**EXERCISE INPUTS**
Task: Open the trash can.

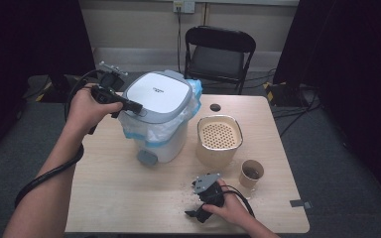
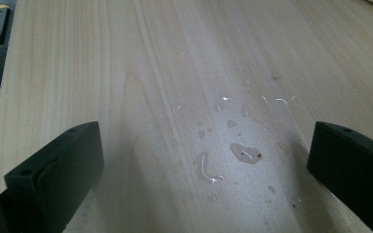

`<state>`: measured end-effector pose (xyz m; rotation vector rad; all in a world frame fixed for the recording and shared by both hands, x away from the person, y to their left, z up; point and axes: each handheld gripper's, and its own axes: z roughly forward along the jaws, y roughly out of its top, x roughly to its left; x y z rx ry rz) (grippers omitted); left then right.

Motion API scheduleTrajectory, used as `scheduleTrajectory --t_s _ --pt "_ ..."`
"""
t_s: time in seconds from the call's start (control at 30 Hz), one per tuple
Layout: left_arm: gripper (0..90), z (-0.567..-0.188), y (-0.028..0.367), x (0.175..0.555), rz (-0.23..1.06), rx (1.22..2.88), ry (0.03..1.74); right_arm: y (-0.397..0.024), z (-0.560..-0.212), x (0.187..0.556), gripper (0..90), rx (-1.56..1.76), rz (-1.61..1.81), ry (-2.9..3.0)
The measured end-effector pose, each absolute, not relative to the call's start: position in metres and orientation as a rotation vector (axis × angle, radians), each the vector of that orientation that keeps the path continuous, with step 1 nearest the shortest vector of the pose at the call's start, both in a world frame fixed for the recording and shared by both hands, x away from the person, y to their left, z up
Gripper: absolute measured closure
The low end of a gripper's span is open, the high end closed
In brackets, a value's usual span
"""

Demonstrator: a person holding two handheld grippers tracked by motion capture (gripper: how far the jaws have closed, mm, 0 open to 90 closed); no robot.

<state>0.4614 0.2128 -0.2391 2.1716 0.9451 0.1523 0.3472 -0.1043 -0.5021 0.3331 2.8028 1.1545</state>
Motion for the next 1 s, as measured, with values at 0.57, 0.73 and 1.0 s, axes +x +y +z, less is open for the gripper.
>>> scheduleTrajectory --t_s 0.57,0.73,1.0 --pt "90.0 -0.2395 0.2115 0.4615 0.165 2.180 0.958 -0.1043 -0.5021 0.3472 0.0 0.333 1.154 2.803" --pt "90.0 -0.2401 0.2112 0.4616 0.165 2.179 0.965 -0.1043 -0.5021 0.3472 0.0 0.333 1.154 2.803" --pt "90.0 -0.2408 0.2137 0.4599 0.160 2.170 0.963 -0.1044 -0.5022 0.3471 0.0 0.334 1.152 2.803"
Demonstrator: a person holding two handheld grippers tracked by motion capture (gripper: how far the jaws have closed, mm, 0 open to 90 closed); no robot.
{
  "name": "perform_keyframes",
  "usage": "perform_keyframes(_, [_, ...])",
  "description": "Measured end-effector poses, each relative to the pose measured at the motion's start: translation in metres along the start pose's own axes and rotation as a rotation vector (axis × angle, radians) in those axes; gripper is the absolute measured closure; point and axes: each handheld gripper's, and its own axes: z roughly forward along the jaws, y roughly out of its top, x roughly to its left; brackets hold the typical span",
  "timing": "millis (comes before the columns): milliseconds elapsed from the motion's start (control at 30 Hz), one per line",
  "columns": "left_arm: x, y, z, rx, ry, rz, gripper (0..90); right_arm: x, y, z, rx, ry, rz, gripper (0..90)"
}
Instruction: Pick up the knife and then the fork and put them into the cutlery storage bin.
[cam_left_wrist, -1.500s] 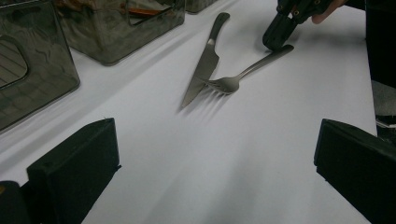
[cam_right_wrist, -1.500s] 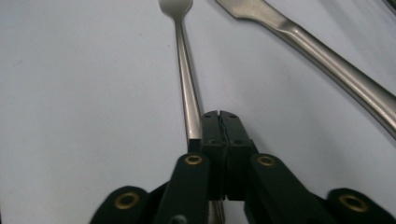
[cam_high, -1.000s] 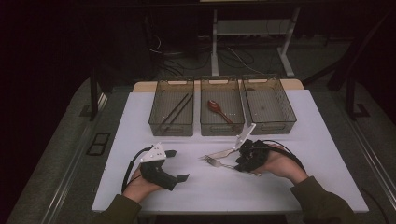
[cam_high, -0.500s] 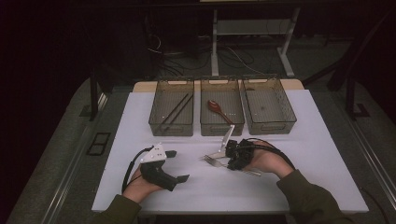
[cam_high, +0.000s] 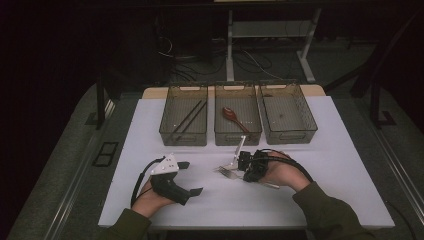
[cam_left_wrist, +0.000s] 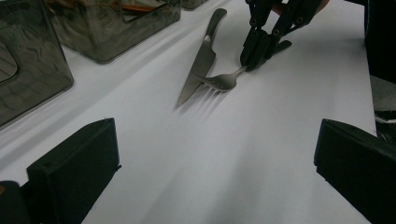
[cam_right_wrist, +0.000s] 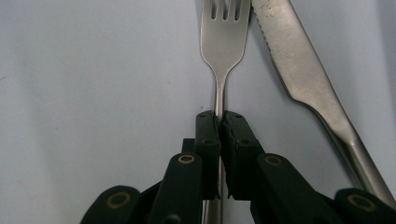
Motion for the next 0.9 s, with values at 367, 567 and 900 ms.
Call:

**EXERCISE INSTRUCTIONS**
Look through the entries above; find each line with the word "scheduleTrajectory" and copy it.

**RESPONSE FOR THIS EXERCISE**
Motion API scheduleTrajectory, used as `scheduleTrajectory --t_s _ --pt "_ ..."`
>>> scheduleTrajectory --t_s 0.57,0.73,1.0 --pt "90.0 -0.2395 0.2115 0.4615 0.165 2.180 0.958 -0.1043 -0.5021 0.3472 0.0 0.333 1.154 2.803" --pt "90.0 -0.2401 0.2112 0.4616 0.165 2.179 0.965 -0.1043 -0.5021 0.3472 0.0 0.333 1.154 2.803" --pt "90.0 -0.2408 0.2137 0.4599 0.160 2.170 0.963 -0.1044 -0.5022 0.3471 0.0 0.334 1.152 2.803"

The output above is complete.